Scientists trenched a site near the Toaroha River, south of Hokitika, and found evidence of the more recent quake in the northern part of the 600km-long fault's central section.

"Once we started working there, the story really grew in large part because of the richness of dateable organic material in the trenches."

In addition to the newly discovered quake, they found more evidence for three big quakes - one between 1084 and 1276, a second between 1250 and 1580, and the most recent big one, which they dated to between 1673 and 1792. Analysis of tree ring patterns in 2018 suggested it happened in 1717, prior to European settlement when there were few people in the South Island. 

The path of the Alpine Fault can be seen from space.
The path of the Alpine Fault can be seen from space. Photo credit: NASA

The 19th century quake was perhaps only a partial-section slip, Dr Langridge said, proving activity on the Alpine Fault is more complex than previously thought - particularly in its north, where it meets up with other fault zones, such as the Marlborough Fault System.

Alternatively, the quake might have been centred further north, the rupture spreading along the fault to the southwest where Dr Langridge and his team did their digging; or possibly triggered by a separate quake in the Marlborough Fault System. 
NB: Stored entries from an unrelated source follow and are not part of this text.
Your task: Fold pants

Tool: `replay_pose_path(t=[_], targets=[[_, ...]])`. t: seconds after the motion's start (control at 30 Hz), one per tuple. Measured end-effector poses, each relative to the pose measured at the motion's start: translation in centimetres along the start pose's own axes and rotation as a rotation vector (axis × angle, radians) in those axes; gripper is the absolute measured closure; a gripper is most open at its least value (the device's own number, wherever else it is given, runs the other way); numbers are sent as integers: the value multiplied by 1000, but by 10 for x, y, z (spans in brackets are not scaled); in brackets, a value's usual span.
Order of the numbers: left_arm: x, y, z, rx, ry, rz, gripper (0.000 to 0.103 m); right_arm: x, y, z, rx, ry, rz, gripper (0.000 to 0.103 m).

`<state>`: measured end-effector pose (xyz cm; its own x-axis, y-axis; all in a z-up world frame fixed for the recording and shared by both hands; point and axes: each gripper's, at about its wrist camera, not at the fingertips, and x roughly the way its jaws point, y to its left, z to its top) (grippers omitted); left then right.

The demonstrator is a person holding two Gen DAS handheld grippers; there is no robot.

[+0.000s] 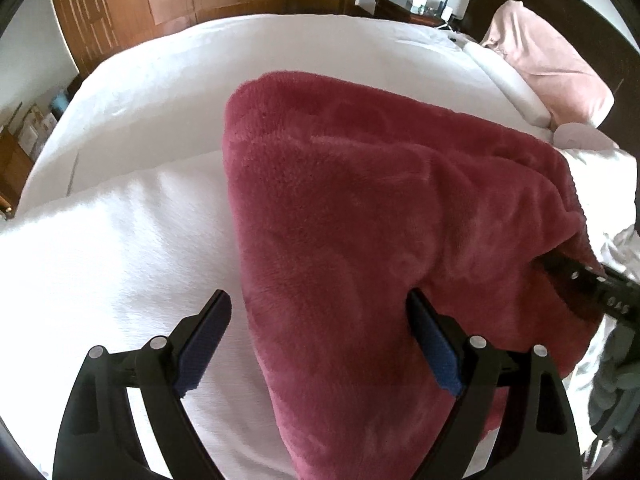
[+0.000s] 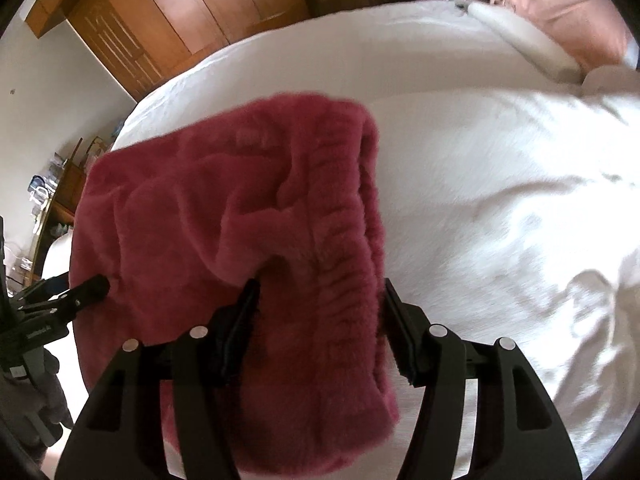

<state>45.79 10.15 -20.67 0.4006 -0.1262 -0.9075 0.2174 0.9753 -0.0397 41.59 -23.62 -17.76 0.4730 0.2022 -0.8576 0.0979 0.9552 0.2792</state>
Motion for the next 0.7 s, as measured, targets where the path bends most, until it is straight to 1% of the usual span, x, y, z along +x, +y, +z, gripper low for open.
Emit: replay_pose_path(t=[0.1, 0.2, 0.33, 0.4, 0.47, 0.57, 0.7], targets=[[-10, 6, -9, 6, -8, 21, 15, -15, 3, 1, -17, -41, -29, 43], [-18, 3, -10, 17, -26, 44, 15, -33, 7, -4, -34, -78, -55, 43], [-29, -2, -15, 32, -47, 74, 15, -43, 14, -18, -68, -83, -75, 43], [-33, -4, -21, 39, -52, 83, 15, -43, 18, -26, -94, -74, -85, 43], [-34, -6, -29, 42, -46, 89, 15, -36, 22, -35, -121, -58, -111, 43], [-30, -6, -42, 38, -19, 89, 15, -25, 20, -44, -128, -47, -154, 43], [-19, -9, -60, 51, 14, 94, 14, -7, 13, -51, -129, -15, -186, 43]])
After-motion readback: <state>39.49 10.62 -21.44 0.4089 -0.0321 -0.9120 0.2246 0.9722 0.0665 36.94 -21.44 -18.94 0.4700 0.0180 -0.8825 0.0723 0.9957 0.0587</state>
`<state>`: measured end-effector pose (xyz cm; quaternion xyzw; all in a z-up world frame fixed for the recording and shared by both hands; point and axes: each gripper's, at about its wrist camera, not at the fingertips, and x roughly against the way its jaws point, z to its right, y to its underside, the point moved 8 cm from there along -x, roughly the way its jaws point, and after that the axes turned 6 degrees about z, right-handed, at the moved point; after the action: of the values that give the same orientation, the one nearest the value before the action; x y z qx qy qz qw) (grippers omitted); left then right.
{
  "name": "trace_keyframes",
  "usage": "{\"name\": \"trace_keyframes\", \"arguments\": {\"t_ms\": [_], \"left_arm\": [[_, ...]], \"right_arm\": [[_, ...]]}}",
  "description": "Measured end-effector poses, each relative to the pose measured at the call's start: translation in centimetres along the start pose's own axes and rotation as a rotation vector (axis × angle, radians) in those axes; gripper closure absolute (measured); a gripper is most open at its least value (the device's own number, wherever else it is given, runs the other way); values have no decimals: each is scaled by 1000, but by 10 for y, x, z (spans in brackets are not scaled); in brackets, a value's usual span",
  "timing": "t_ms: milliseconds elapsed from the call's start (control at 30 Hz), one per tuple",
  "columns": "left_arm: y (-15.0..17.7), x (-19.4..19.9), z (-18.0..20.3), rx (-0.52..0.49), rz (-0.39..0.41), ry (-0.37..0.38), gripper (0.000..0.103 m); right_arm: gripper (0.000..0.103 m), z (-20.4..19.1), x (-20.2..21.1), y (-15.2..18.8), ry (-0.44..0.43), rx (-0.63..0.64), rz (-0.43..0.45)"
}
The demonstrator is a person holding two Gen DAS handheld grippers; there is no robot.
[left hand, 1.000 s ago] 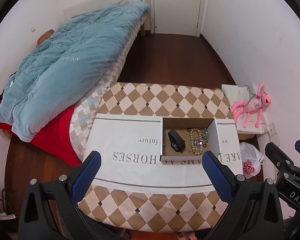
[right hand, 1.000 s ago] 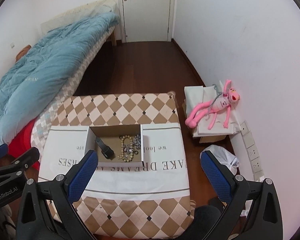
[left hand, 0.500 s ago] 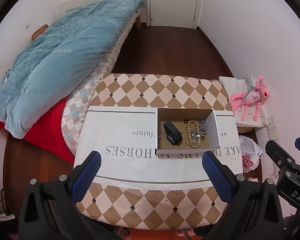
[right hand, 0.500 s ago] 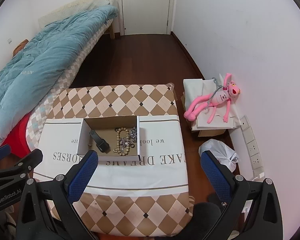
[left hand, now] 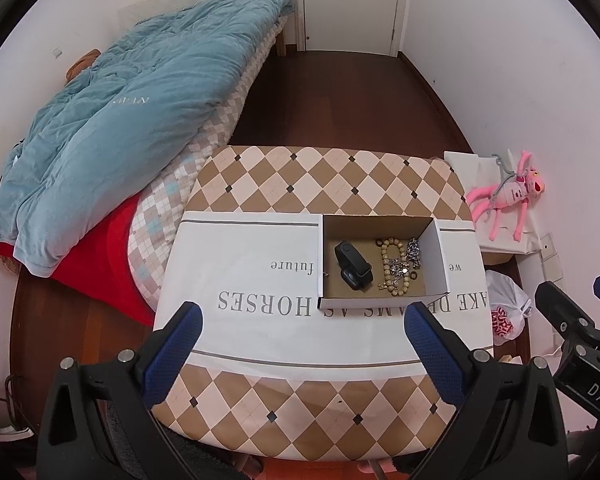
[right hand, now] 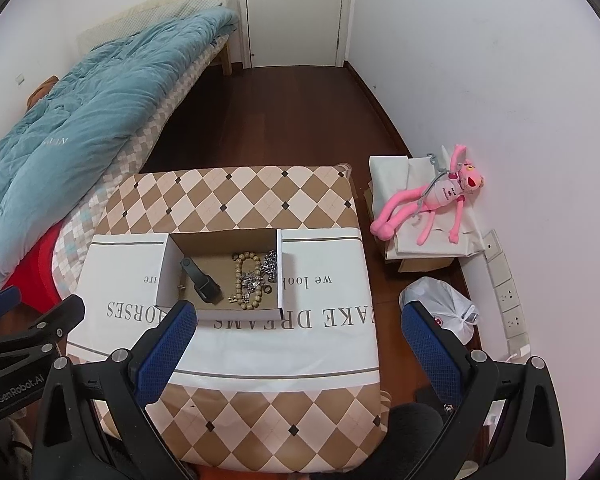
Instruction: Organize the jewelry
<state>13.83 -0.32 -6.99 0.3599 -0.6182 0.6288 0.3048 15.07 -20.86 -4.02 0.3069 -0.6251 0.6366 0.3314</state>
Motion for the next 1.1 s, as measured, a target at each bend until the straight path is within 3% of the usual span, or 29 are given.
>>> {"name": "trace_keyframes", "arguments": {"t_ms": [1100], "left_arm": [[-2,5,2,-11,11,21,0]], "right_arm": [[0,-5,-4,2,-16,20,-22]]}}
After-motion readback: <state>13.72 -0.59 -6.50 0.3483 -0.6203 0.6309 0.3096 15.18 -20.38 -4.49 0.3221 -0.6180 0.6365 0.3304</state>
There isn't enough evidence yet to favour one scenario over the others, Dr Langridge said.

"One of the outcomes of this study is that you should expect a shorter recurrence interval of strong shaking at fault section ends. Because of the recurrence times of earthquakes though, you obviously have to wait a long time to see the effects of such fault behavior."

If the Alpine Fault does trigger another magnitude 8-plus quake in the near future, GNS says it will "have a major impact on the lives of many people", and likely be "one of the biggest earthquakes since European settlement of New Zealand".

But the findings prove there could be strong quakes on the fault in between the big ones.  

"An important outcome is that sites or towns near fault intersections and section ends may experience strong ground motions more frequently due to locally shorter rupture recurrence intervals," the study, published in the Bulletin of the Seismological Society of America this week, says.